Importantly, the purpose of a preliminary injunction is "to preserve the relative positions of the parties until a trial on the merits can be held." University of Texas v. Camenisch, 451 U.S. 390, 395 (1981). Accordingly, the preliminary injunctive relief sought must relate to the claims pending in the underlying lawsuit. A motion for preliminary injunction is not a proper avenue to pursue additional claims or name additional defendants. The Court notes the Plaintiff is seeking preliminary injunctive relief from parties not named in the complaint. As such, to the extent that Plaintiff seeks relief from individuals not a party to this action, Plaintiff's motion is improper. To the extent Plaintiff seeks preliminary injunctive relief from Defendants named in his original complaint, and subsequent amended complaints, the Court is only concerned with Defendants named in the operative complaint, Plaintiff's second amended complaint. Plaintiff has not alleged any particular actions undertaken by Defendants that relate to the claims currently pending in this lawsuit and present him with a threat of irreparable harm. The Court notes that in his motion Plaintiff indicated he "wrote Warden Butler requesting to be moved out of this cell house"; however, Plaintiff failed to provide any particular details about when and why this occurred or how it may cause him imminent harm. Plaintiff does not specifically mention any other named Defendant in his motion for preliminary injunction. Because Plaintiff has failed to set forth any evidence establishing that he is in imminent harm due to Defendants' actions, he has failed to meet his burden to demonstrate that a preliminary injunction is warranted.


For the foregoing reasons, it is RECOMMENDED that Plaintiff's Motion for Preliminary Injunction (Doc. 63) be DENIED, and that the Court adopt the foregoing findings of fact and conclusions of law.

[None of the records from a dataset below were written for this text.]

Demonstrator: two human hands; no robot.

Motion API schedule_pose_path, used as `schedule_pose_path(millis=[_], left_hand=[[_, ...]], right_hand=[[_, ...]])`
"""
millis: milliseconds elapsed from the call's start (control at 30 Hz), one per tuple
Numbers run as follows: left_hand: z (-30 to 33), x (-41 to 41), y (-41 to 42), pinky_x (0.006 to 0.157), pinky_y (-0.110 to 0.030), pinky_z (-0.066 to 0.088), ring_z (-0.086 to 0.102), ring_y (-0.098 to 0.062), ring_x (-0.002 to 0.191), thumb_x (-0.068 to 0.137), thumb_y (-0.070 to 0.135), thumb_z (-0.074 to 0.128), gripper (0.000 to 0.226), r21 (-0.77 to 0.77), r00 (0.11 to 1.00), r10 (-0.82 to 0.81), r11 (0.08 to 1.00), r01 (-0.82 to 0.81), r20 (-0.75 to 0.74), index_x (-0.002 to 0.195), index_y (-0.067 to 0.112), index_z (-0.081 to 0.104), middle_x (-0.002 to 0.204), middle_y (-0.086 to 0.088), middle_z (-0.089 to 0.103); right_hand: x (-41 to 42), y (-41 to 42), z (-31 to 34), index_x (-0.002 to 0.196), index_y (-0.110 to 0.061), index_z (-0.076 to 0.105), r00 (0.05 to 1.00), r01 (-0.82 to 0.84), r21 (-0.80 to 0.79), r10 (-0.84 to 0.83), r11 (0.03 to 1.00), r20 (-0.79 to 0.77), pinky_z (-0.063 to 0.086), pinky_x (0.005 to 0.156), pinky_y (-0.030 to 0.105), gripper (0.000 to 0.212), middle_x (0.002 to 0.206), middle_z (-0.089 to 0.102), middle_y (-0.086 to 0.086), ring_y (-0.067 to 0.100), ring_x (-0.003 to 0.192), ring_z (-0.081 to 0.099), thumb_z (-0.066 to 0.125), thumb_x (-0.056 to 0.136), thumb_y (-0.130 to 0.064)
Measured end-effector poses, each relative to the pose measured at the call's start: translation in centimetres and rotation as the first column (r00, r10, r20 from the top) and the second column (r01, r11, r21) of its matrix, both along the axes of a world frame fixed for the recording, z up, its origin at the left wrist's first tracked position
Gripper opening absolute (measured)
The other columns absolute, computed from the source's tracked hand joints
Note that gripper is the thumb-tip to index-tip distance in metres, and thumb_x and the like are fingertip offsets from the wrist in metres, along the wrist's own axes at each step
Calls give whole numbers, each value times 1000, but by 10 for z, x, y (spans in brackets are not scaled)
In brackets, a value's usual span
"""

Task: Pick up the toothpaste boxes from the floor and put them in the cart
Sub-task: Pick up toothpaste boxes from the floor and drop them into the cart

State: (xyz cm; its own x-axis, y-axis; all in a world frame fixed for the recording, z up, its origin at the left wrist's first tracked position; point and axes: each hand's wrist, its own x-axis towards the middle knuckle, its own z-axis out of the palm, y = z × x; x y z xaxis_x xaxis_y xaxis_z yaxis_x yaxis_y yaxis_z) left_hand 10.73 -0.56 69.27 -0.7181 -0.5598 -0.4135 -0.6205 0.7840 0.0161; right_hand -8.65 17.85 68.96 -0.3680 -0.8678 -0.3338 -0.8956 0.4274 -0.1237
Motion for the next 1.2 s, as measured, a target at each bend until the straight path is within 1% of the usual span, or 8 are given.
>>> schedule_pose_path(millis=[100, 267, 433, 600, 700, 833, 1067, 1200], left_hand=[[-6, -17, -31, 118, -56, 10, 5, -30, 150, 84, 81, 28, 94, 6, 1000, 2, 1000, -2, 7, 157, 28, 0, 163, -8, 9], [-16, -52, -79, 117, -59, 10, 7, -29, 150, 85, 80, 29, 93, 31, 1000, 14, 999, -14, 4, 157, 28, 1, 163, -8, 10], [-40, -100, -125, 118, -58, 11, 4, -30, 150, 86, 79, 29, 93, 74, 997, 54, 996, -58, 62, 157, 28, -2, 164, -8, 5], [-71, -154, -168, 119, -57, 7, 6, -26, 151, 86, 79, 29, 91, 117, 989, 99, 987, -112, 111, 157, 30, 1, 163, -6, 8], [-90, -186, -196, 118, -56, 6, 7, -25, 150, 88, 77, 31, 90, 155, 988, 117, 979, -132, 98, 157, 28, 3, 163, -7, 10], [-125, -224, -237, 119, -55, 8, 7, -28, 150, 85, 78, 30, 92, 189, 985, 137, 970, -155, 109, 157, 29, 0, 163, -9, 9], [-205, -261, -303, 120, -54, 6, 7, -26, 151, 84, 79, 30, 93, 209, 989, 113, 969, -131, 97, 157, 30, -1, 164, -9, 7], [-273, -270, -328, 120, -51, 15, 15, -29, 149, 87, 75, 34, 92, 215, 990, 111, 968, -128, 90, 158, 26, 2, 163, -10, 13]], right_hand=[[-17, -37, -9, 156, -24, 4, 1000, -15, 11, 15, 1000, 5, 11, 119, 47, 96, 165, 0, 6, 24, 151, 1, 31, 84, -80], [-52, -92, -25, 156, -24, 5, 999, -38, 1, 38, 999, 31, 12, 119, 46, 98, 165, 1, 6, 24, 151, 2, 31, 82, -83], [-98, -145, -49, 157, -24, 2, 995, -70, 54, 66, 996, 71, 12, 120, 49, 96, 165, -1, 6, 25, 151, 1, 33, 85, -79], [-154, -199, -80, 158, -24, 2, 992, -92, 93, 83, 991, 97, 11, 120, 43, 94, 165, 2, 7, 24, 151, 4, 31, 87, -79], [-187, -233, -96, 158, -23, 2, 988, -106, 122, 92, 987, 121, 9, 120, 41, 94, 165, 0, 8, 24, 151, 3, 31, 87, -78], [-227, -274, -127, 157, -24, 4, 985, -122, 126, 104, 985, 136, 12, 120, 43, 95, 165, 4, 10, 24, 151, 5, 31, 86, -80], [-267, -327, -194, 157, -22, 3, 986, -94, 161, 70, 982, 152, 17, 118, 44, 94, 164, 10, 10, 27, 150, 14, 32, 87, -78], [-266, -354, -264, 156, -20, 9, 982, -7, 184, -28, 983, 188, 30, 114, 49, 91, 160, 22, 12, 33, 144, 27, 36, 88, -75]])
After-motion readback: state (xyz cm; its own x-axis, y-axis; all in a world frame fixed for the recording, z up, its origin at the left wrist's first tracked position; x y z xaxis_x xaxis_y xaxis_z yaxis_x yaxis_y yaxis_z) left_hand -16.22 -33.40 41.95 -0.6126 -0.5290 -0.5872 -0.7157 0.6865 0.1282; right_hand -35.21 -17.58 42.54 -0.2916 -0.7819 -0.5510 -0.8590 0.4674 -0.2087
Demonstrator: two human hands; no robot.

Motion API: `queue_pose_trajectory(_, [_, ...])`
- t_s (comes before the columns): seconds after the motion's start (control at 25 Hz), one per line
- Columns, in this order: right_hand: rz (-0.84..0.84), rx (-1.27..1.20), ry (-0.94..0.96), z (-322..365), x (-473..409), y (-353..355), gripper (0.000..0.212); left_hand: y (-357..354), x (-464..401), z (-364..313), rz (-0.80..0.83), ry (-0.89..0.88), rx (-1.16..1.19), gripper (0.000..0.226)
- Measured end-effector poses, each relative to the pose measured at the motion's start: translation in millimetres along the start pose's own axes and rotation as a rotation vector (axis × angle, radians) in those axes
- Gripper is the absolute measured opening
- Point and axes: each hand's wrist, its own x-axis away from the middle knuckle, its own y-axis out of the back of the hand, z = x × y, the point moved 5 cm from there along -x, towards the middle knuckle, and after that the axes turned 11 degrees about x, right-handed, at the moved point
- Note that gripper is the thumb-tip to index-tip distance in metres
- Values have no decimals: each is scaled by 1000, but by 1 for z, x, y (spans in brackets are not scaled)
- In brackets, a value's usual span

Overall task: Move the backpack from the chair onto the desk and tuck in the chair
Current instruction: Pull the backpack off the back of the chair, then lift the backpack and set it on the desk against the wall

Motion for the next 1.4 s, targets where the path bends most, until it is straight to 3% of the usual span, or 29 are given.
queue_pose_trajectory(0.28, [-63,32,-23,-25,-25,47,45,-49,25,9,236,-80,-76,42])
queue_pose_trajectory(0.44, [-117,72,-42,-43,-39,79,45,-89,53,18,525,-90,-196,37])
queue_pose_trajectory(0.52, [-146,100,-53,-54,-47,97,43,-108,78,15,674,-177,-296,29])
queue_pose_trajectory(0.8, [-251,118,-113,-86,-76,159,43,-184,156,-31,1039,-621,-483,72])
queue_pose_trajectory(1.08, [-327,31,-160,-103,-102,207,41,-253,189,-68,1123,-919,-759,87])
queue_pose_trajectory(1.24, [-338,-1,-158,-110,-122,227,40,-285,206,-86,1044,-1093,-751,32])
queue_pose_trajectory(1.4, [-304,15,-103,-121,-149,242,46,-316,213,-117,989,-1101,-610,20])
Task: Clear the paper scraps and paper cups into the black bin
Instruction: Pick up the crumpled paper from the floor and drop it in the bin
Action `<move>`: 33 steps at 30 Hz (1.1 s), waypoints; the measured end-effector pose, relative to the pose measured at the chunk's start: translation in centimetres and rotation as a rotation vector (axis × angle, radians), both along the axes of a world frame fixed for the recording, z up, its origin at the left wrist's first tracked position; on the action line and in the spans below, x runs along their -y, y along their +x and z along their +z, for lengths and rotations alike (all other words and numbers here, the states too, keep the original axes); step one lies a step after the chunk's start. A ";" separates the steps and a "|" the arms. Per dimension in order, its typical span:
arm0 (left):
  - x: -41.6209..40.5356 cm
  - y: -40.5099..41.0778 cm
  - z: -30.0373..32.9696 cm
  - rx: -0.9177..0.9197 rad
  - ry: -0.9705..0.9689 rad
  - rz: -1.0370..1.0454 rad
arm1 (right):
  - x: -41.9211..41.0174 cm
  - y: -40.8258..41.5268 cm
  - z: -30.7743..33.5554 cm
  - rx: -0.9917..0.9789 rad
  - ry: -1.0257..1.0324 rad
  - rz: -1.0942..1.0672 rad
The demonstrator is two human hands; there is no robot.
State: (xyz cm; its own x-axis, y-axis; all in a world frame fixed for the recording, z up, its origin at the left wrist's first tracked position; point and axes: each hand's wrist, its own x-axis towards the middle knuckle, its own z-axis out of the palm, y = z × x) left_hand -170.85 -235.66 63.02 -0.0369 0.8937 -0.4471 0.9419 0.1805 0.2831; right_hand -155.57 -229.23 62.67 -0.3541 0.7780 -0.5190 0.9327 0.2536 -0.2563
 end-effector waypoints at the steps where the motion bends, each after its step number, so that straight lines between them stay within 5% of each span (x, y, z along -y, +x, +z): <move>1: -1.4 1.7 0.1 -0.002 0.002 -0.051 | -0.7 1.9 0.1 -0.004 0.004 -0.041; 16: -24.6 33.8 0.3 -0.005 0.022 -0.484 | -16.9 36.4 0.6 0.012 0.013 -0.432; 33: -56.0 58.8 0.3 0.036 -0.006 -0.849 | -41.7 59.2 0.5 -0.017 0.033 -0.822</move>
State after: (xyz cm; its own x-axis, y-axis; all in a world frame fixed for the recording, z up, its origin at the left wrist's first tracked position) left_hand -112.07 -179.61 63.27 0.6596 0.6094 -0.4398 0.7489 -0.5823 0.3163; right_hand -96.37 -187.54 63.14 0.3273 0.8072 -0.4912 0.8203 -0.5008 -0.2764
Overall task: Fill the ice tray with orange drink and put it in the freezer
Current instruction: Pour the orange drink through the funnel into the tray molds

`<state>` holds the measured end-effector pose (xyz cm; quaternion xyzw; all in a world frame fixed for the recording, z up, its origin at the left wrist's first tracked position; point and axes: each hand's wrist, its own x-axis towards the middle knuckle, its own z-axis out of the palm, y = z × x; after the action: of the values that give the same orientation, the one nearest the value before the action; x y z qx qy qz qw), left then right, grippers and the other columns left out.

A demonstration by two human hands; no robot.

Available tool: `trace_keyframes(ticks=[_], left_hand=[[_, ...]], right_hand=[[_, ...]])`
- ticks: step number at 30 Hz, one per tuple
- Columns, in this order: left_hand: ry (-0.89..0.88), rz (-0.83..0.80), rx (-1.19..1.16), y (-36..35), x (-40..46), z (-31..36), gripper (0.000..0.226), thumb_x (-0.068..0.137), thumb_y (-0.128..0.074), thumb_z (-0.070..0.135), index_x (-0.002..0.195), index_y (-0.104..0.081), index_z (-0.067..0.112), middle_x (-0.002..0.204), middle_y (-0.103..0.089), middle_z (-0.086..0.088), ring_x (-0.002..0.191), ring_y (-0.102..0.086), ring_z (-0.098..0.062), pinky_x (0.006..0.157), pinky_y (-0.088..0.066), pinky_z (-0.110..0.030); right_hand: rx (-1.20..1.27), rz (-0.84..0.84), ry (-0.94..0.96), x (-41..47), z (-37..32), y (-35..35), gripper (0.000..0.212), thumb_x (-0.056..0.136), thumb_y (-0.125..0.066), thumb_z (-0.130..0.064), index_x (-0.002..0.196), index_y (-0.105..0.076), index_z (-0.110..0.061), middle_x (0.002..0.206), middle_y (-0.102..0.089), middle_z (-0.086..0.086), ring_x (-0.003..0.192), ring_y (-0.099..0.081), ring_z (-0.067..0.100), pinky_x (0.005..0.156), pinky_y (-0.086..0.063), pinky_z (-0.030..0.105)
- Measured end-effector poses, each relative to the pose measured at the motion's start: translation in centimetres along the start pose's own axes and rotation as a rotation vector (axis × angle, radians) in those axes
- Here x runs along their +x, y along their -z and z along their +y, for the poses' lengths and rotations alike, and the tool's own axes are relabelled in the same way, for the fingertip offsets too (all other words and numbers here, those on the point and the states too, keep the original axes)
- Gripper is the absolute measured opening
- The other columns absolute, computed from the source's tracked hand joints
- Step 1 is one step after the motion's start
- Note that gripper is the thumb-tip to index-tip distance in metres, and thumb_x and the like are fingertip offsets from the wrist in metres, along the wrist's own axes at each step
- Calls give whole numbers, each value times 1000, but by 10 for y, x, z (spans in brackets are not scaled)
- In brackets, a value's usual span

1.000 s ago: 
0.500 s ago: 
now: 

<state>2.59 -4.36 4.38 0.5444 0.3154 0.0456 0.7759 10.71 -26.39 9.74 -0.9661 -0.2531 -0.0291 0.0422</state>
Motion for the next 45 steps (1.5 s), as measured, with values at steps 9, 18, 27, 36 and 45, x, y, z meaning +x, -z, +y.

Pursuant to 28 U.S.C. § 636(b)(1) and SDIL-LR 73.1(b), the parties shall have fourteen days (14) days after service of this Report and Recommendation to file written objections thereto. The failure to file a timely objection may result in the waiver of the right to challenge this Report and Recommendation before either the District Court or the Court of Appeals. Snyder v. Nolen, 380 F.3d 279, 284 (7th Cir. 2004); United States v. Hernandez-Rivas, 348 F.3d 595, 598 (7th Cir. 2003).